Hallucination about items: Rarely, the AI describes features that aren’t in the photo (“the gold buttons on your blazer” when the buttons are black). I haven’t fully solved this beyond the “be specific about what you SEE” instruction, which reduced but didn’t eliminate the issue.
The numbers
Before multimodal:
- Suggestion acceptance rate: 23% (user marks outfit as “liked”)
- Average session time: 1.2 minutes
- User feedback: “obvious” and “generic”
After multimodal:
- Suggestion acceptance rate: 41%
- Average session time: 3.1 minutes
- User feedback: “surprisingly good” and “it actually gets my style”
The acceptance rate nearly doubled. Users spent more time because the suggestions were worth reading in full. The qualitative feedback shifted from “technically fine” to “genuinely helpful.”
Cost of running this
With Redis caching and selective image sending:
- Average cost per suggestion: $0.012
- Average response time: 4.2 seconds
- Monthly AI spend for current user base: ~$18
At 47 users generating roughly 1 suggestion per day, the economics work.
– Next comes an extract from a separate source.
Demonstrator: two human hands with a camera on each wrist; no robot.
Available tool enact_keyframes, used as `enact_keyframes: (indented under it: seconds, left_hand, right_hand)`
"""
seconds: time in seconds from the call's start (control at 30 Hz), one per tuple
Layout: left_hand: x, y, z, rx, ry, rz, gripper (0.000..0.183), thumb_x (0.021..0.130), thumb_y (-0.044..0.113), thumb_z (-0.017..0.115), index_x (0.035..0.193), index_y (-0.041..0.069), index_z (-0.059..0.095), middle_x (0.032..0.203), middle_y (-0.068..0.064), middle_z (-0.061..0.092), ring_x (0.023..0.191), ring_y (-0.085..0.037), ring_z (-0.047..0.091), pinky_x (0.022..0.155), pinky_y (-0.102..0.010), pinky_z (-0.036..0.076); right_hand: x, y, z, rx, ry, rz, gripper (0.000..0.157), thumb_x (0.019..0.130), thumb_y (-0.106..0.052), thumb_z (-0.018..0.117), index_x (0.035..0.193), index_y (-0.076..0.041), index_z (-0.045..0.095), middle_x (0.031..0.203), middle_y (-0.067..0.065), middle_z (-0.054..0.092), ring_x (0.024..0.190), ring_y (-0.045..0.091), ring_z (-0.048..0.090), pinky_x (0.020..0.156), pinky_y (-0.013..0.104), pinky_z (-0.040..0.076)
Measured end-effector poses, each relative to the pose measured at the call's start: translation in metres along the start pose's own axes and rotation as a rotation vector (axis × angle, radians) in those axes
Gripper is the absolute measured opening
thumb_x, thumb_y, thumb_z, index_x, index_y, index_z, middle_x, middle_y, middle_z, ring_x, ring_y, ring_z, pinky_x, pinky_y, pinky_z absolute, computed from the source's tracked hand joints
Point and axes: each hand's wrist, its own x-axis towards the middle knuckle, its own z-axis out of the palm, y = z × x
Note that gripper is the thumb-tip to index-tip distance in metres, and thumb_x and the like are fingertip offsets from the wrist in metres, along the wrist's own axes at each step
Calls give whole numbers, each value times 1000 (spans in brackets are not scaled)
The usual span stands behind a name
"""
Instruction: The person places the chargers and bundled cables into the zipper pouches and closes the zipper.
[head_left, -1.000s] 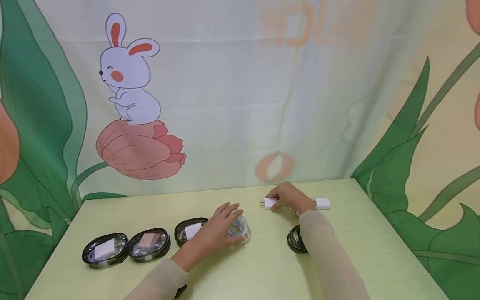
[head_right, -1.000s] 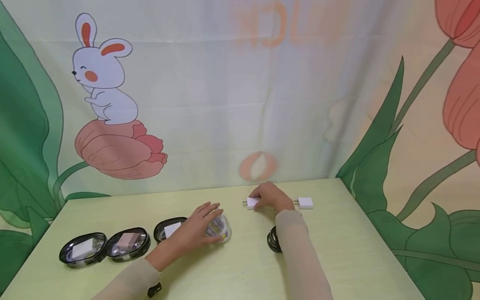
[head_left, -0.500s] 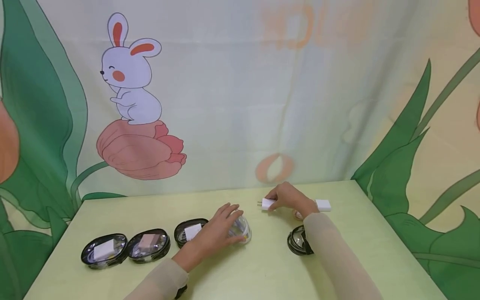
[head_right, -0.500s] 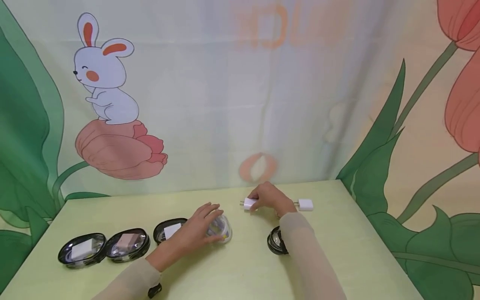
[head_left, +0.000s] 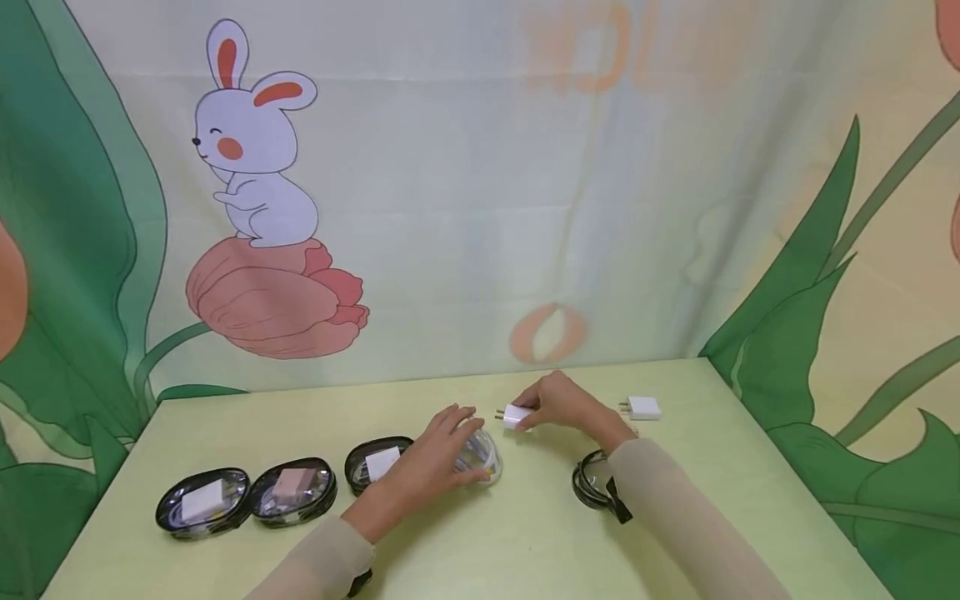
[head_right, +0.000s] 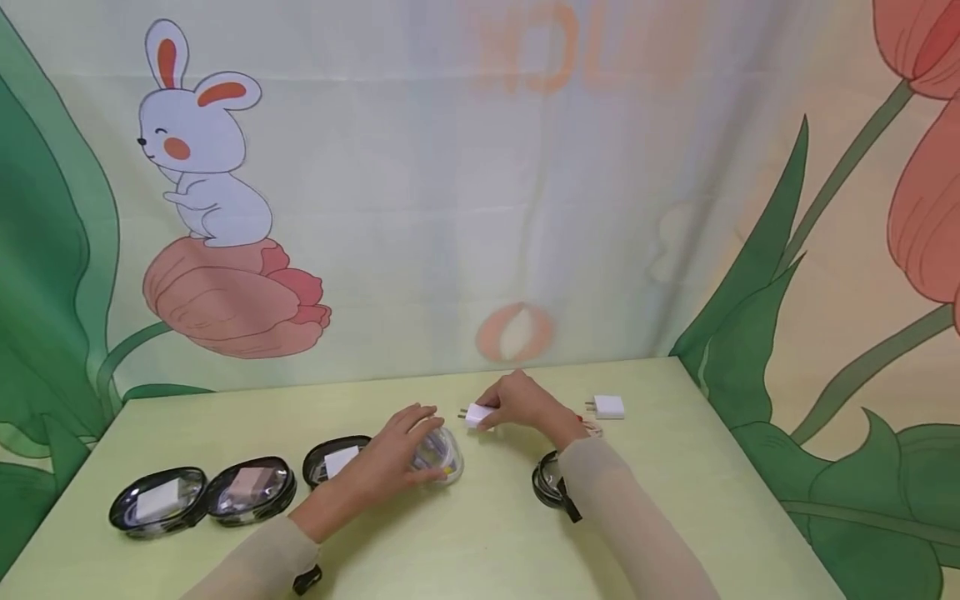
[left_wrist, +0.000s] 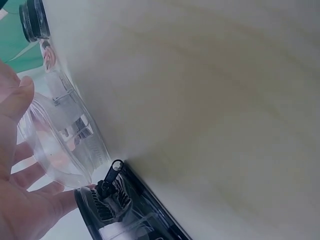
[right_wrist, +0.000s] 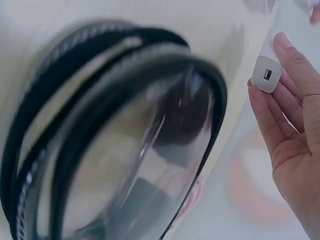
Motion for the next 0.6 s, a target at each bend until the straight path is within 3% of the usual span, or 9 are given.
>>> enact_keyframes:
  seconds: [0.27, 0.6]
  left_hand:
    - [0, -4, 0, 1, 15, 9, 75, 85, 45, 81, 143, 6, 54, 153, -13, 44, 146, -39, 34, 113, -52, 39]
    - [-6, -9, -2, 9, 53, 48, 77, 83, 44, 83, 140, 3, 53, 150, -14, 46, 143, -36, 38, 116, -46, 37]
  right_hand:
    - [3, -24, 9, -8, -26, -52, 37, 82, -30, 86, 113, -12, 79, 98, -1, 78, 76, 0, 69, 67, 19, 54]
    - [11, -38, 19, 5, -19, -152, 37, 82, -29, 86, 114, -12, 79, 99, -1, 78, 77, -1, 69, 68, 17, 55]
At 10,000 users, I’d need to optimize further, perhaps generating lower-resolution thumbnails specifically for AI consumption, or implementing a tiered system where free users get text-only suggestions and premium users get multimodal ones.
For now, the multimodal approach is the single biggest quality improvement I’ve shipped. It took OutfitMaker from a novelty (“look, AI picks your clothes”) to something genuinely useful: an AI that actually understands what’s in your closet.